How do I store images in my database?

Or how do I store documents or any other blobs of data in my database? The short answer:

Why?

There are two criteria in the chart above: how big are your images and how many of them will you be storing.

Why does it matter how big the images are?

Databases are designed for fast, independent reads and updates of lots of structured data. That takes lots of different forms, but in general it means that you have staging areas where updates are accumulated and as the updates reach a certain size they are consolidated. The staging areas are sized for small data, measured in tens or hundreds of bytes. If you start shoving thirty megapixel landscapes through, you will force nearly continuous consolidation, which is worse than just writing the files to disk outside the database.

How big a blob your database can accept without causing problems depends on the database. For Cassandra, the recommendation is at most one to two megabytes. A MySQL expert I know used to recommend at most 4kb for values using Facebook’s MyRocks storage engine. The exact value depends on your database, the hardware it is running on, and how you have tuned it, but as a rule of thumb unless you have reason to think otherwise, a few kilobytes is a good dividing line.

Why it matters how many images there are

This is a bit more subtle. We can generally store gigabytes of plain files more cheaply than gigabytes in a database. It’s not that databases somehow use more disk to store the same data. Often they use less. But we can often use cheaper disks for files than we do for our database without sacrificing much performance.

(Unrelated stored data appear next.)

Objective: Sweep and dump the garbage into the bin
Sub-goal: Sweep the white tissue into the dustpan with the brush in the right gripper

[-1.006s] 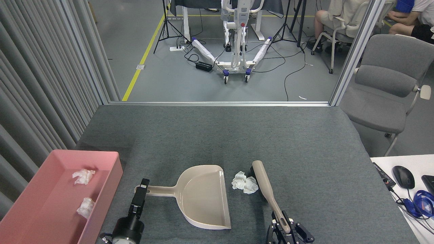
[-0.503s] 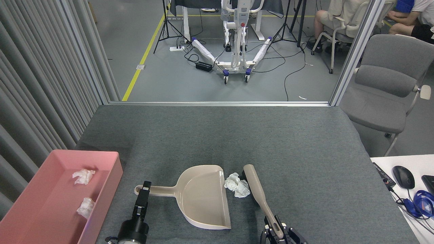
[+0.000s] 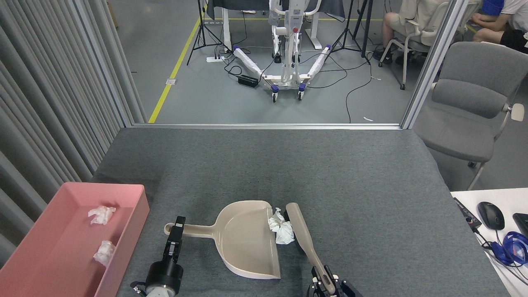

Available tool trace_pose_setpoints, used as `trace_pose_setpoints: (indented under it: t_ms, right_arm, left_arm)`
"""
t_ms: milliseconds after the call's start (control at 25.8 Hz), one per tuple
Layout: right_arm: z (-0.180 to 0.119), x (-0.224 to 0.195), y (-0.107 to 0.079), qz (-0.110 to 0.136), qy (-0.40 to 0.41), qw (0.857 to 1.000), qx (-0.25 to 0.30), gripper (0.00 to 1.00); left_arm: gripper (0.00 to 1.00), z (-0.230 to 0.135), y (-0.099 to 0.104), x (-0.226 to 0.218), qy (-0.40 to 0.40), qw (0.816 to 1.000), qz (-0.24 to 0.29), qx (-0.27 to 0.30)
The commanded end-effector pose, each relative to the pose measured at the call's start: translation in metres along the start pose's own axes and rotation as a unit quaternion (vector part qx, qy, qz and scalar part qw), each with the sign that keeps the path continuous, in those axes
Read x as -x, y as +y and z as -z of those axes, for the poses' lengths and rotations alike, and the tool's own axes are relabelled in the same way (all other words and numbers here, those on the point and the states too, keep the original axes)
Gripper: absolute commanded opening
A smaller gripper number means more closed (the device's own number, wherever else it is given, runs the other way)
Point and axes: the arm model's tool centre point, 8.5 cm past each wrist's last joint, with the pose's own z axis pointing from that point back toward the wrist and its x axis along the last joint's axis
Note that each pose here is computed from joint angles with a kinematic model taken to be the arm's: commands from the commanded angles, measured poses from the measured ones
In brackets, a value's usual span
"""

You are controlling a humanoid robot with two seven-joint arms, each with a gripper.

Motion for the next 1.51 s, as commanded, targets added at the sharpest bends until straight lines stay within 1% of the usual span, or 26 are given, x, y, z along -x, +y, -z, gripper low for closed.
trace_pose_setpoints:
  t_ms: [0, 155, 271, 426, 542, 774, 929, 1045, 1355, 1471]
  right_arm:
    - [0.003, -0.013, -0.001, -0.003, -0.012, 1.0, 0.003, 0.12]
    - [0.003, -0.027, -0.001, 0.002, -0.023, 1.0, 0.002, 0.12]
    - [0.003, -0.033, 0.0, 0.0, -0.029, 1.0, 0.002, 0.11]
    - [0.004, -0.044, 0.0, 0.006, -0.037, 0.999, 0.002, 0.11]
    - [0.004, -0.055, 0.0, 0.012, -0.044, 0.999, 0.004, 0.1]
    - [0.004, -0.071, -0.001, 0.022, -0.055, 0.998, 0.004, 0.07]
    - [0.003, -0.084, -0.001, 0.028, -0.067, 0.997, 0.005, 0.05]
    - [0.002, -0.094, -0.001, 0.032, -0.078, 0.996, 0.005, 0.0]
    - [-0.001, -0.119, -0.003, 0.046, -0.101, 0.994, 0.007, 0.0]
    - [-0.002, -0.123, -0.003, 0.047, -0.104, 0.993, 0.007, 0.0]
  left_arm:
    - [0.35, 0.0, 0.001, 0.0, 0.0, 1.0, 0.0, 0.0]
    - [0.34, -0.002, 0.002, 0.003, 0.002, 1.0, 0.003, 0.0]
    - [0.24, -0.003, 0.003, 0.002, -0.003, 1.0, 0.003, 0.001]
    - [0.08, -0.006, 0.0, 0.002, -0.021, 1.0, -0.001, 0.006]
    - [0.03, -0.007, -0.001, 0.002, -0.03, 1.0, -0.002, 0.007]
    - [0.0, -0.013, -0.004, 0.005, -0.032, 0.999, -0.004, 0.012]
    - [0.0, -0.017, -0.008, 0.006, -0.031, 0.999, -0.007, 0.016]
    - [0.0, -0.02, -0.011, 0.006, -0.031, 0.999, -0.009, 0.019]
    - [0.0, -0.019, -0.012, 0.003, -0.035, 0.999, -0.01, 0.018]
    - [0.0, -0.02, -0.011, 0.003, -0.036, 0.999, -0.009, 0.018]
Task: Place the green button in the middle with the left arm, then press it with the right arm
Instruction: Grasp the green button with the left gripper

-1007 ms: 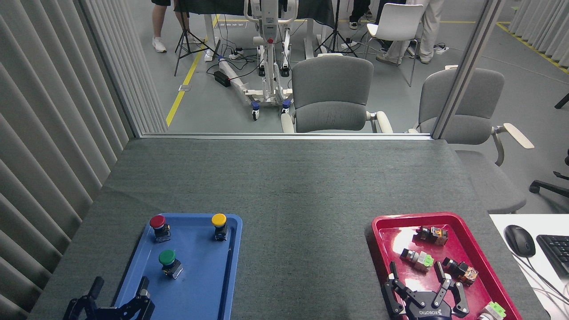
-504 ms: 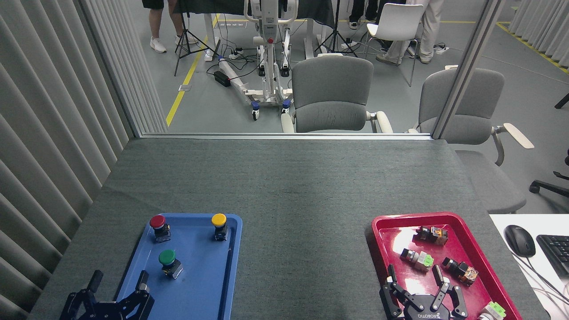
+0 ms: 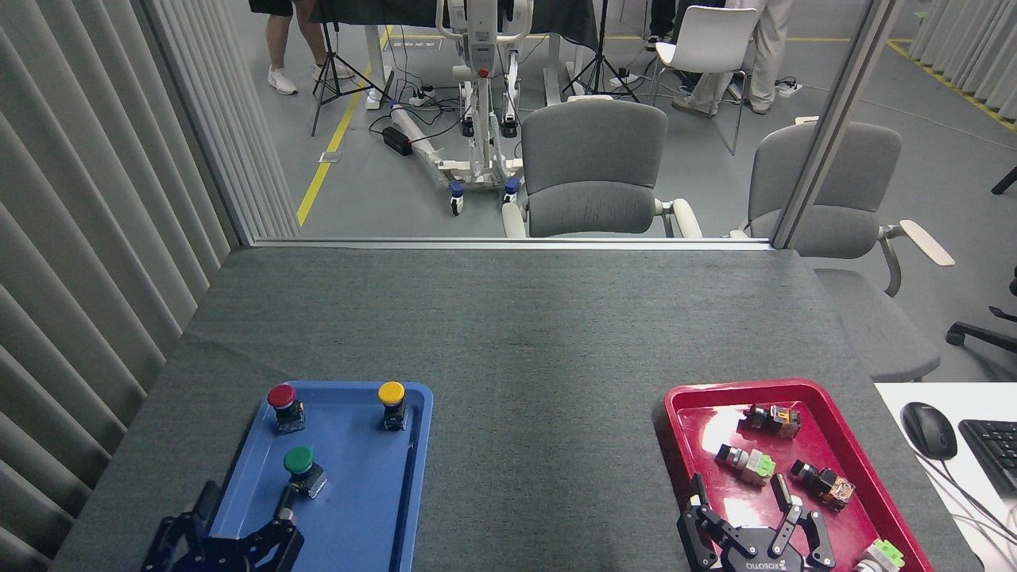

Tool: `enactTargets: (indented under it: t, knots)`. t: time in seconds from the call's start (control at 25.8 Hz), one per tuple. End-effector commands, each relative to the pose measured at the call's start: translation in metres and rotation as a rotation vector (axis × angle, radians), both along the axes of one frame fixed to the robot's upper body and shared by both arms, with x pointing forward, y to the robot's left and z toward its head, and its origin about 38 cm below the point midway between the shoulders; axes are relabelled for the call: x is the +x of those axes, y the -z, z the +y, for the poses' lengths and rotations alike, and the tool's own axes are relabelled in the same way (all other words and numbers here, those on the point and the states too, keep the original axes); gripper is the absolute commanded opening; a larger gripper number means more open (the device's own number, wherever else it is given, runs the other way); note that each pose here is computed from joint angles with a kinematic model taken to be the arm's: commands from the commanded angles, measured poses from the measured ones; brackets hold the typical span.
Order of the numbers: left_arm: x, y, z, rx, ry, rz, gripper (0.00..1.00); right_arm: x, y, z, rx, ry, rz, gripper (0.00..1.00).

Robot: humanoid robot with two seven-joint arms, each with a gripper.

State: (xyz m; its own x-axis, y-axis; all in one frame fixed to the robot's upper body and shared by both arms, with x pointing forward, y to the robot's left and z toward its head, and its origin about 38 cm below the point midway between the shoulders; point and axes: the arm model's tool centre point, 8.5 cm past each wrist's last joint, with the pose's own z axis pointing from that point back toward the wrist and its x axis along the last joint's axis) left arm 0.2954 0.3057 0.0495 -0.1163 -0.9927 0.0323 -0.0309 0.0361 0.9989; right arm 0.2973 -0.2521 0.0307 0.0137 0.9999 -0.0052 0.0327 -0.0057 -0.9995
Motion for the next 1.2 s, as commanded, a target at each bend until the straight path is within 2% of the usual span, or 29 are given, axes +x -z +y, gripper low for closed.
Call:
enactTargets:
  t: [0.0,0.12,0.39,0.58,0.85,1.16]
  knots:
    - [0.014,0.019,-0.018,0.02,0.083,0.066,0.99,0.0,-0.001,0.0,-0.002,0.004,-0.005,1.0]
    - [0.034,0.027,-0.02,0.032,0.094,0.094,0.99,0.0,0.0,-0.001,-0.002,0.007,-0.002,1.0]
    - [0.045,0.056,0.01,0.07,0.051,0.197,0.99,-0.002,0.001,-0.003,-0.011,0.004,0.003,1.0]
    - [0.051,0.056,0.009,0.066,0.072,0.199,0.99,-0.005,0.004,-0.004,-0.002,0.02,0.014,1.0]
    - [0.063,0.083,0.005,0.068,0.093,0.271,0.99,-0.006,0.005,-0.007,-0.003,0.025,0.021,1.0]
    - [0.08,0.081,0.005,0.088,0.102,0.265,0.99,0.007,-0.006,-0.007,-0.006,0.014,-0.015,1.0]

To understand why, we need to know a little bit about how disks work. All disks read and write a block at a time, and a block is usually at least 4kb in size. On traditional hard drives, it has to rotate the magnetic platters in the disk to reach the right block before reading or writing it (the time to do this is called seek time). That rotation is the limiting factor. If we barely have to rotate, such as when we read a whole sequence of neighboring positions on a platter, hard disks are limited by how fast they can shove data back to the rest of the computer. Solid state drives, on the other hand, don’t have rotation time. Every position is as fast to access as any other.

File systems generally try to put the blocks of the file’s data in sequence on the platters. For each file we pay a rotation time, but after that the speed won’t be significantly different than on a solid state drive. On the other hand, a database generally accesses a few pieces of data in each lots of different blocks to handle all the queries it is running, and rotation time has a bigger impact on performance.

To put some numbers on it, say we read a 10MB image file (which is a typical image produced by a smartphone today) from disk. A modern hard disk has a seek time of four to ten milliseconds. The file is around 2500 4kb blocks. So for that one file, we will pay one seek time. If a database is accessing 2500 random blocks on the disk, it will pay a seek time for each, at worst an extra ten to twenty five seconds. It’s not actually that bad in practice because we aren’t always as far as possible on the disk from the next block to use, and many blocks get used repeatedly in a short period so the database keeps them in memory and doesn’t go back to the disk every time, and there are lots of other tricks databases play to reduce the amount of seeking they have to do.

Loading lots of small files, such as operating systems loading icons, image previews, and lots of shared libraries, benefits from solid state drives the same way as a database does. When solid state drives first came out (and were very expensive), it was common to have a small solid state drive for the operating system, and a much larger spinning disk for the files you were actually working on.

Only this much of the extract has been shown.